- **Aim of the task**: Copy out the data exactly, leaving the pictures behind.

- **Data records**:
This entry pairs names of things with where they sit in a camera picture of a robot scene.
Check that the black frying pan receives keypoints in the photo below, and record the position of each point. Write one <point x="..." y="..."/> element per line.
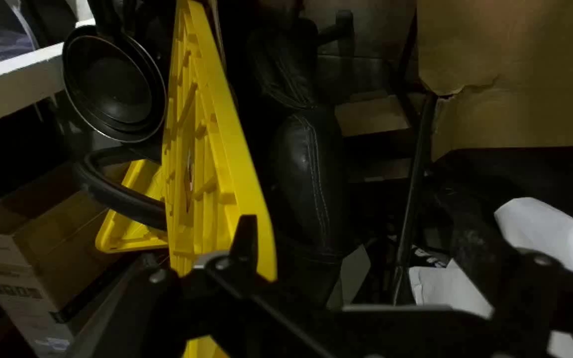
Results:
<point x="118" y="91"/>

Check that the white shelf board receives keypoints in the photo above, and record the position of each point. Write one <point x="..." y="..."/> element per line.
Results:
<point x="31" y="77"/>

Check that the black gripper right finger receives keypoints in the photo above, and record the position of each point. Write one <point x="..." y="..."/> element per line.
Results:
<point x="536" y="300"/>

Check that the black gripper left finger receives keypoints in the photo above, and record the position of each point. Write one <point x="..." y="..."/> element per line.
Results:
<point x="225" y="298"/>

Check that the yellow plastic bin lid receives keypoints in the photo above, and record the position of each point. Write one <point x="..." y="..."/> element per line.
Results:
<point x="206" y="175"/>

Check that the small cardboard box with label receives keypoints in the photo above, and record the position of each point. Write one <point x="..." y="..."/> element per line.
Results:
<point x="50" y="270"/>

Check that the white cloth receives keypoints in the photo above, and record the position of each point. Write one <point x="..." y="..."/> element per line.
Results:
<point x="460" y="292"/>

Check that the brown cardboard sheet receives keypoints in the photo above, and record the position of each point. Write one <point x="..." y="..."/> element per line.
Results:
<point x="502" y="71"/>

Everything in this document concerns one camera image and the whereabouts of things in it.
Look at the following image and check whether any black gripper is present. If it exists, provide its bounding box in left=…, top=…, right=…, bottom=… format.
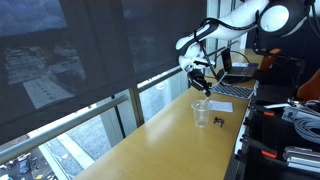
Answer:
left=179, top=56, right=211, bottom=97

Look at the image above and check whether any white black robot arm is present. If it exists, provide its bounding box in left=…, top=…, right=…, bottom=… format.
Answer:
left=176, top=0, right=319, bottom=97

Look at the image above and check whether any clear plastic cup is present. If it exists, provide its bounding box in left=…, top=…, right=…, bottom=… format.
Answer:
left=191, top=100, right=211, bottom=128

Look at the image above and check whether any white paper sheet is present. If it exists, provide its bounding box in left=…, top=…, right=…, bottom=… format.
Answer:
left=210, top=100, right=233, bottom=112

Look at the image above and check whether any checkerboard calibration board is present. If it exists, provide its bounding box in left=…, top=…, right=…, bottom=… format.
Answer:
left=213, top=85, right=253, bottom=99

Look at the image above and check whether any open laptop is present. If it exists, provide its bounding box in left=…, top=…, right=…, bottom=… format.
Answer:
left=218, top=48, right=258, bottom=84

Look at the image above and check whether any small black clip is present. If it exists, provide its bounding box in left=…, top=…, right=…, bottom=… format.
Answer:
left=213, top=117, right=225, bottom=128

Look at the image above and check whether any right orange black clamp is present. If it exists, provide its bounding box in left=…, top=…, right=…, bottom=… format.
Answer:
left=251, top=104, right=275, bottom=116

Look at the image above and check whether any orange black clamp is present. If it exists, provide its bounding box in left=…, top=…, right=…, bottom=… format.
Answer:
left=251, top=104, right=275, bottom=116
left=241, top=136, right=277, bottom=159

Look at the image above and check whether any left orange black clamp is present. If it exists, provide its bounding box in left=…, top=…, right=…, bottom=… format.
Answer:
left=241, top=136, right=277, bottom=159

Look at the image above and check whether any orange chair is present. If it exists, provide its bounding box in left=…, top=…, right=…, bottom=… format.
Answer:
left=297, top=68, right=320, bottom=101

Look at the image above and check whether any silver aluminium profile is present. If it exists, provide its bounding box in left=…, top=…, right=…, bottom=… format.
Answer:
left=283, top=146, right=320, bottom=173

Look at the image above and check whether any metal window railing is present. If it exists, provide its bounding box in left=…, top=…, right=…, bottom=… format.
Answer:
left=0, top=57, right=204, bottom=165

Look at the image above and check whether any grey coiled cable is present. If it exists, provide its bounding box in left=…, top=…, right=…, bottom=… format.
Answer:
left=293, top=118, right=320, bottom=145

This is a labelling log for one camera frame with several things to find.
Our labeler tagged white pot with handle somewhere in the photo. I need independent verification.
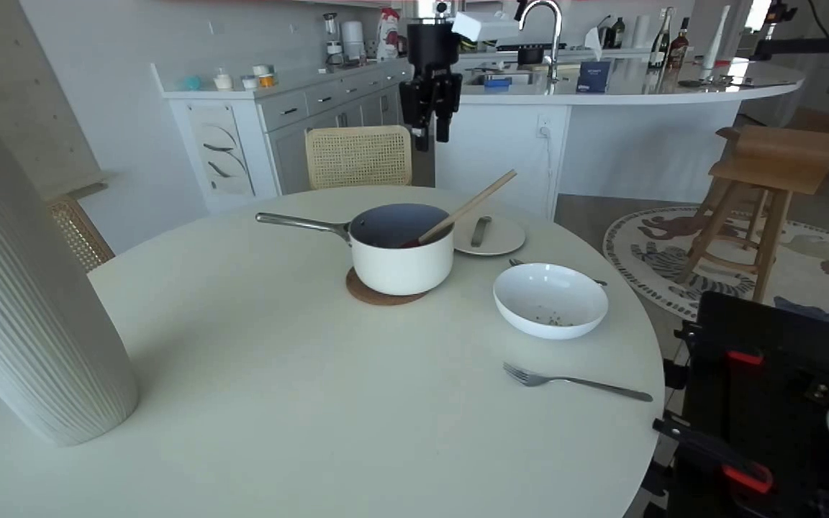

- **Answer to the problem**:
This entry pairs names of things with where they sit in a camera picture of a robot scene.
Check that the black frying pan receives keypoints in the photo below, and record the position of each point. Write one <point x="..." y="..."/> element per line.
Results:
<point x="118" y="91"/>

Check that the white shelf board receives keypoints in the photo above, and record the position of each point. Write one <point x="..." y="..."/> element per line.
Results:
<point x="31" y="77"/>

Check that the black gripper right finger receives keypoints in the photo above, and record the position of each point. Write one <point x="..." y="..."/> element per line.
Results:
<point x="536" y="300"/>

Check that the black gripper left finger receives keypoints in the photo above, and record the position of each point. Write one <point x="..." y="..."/> element per line.
Results:
<point x="225" y="298"/>

Check that the yellow plastic bin lid receives keypoints in the photo above, and record the position of each point. Write one <point x="..." y="..."/> element per line.
Results:
<point x="206" y="175"/>

Check that the small cardboard box with label receives keypoints in the photo above, and record the position of each point. Write one <point x="..." y="..."/> element per line.
Results:
<point x="50" y="270"/>

Check that the white cloth receives keypoints in the photo above, and record the position of each point. Write one <point x="..." y="..."/> element per line.
Results:
<point x="460" y="292"/>

Check that the brown cardboard sheet receives keypoints in the photo above, and record the position of each point. Write one <point x="..." y="..."/> element per line.
Results:
<point x="502" y="71"/>

Everything in this document concerns one camera image and the whereabouts of things in it.
Look at the following image and check whether any black gripper is present. If it exists, provide its bounding box in left=…, top=…, right=…, bottom=… format.
Answer:
left=179, top=56, right=211, bottom=97

Look at the image above and check whether any white black robot arm is present. If it exists, provide its bounding box in left=…, top=…, right=…, bottom=… format.
Answer:
left=176, top=0, right=319, bottom=97

Look at the image above and check whether any clear plastic cup is present. If it exists, provide its bounding box in left=…, top=…, right=…, bottom=… format.
Answer:
left=191, top=100, right=211, bottom=128

Look at the image above and check whether any white paper sheet is present. If it exists, provide its bounding box in left=…, top=…, right=…, bottom=… format.
Answer:
left=210, top=100, right=233, bottom=112

Look at the image above and check whether any checkerboard calibration board is present. If it exists, provide its bounding box in left=…, top=…, right=…, bottom=… format.
Answer:
left=213, top=85, right=253, bottom=99

Look at the image above and check whether any open laptop is present. If it exists, provide its bounding box in left=…, top=…, right=…, bottom=… format.
Answer:
left=218, top=48, right=258, bottom=84

Look at the image above and check whether any small black clip is present. If it exists, provide its bounding box in left=…, top=…, right=…, bottom=… format.
Answer:
left=213, top=117, right=225, bottom=128

Look at the image above and check whether any right orange black clamp is present. If it exists, provide its bounding box in left=…, top=…, right=…, bottom=… format.
Answer:
left=251, top=104, right=275, bottom=116

Look at the image above and check whether any orange black clamp is present. If it exists, provide its bounding box in left=…, top=…, right=…, bottom=… format.
Answer:
left=251, top=104, right=275, bottom=116
left=241, top=136, right=277, bottom=159

Look at the image above and check whether any left orange black clamp is present. If it exists, provide its bounding box in left=…, top=…, right=…, bottom=… format.
Answer:
left=241, top=136, right=277, bottom=159

Look at the image above and check whether any orange chair is present. If it exists, provide its bounding box in left=…, top=…, right=…, bottom=… format.
Answer:
left=297, top=68, right=320, bottom=101

Look at the image above and check whether any silver aluminium profile is present. If it exists, provide its bounding box in left=…, top=…, right=…, bottom=… format.
Answer:
left=283, top=146, right=320, bottom=173

Look at the image above and check whether any metal window railing is present. If it exists, provide its bounding box in left=…, top=…, right=…, bottom=… format.
Answer:
left=0, top=57, right=204, bottom=165

Look at the image above and check whether any grey coiled cable is present. If it exists, provide its bounding box in left=…, top=…, right=…, bottom=… format.
Answer:
left=293, top=118, right=320, bottom=145

This is a labelling log for one camera frame with several things to find.
Our labeler tagged white pot with handle somewhere in the photo. I need independent verification.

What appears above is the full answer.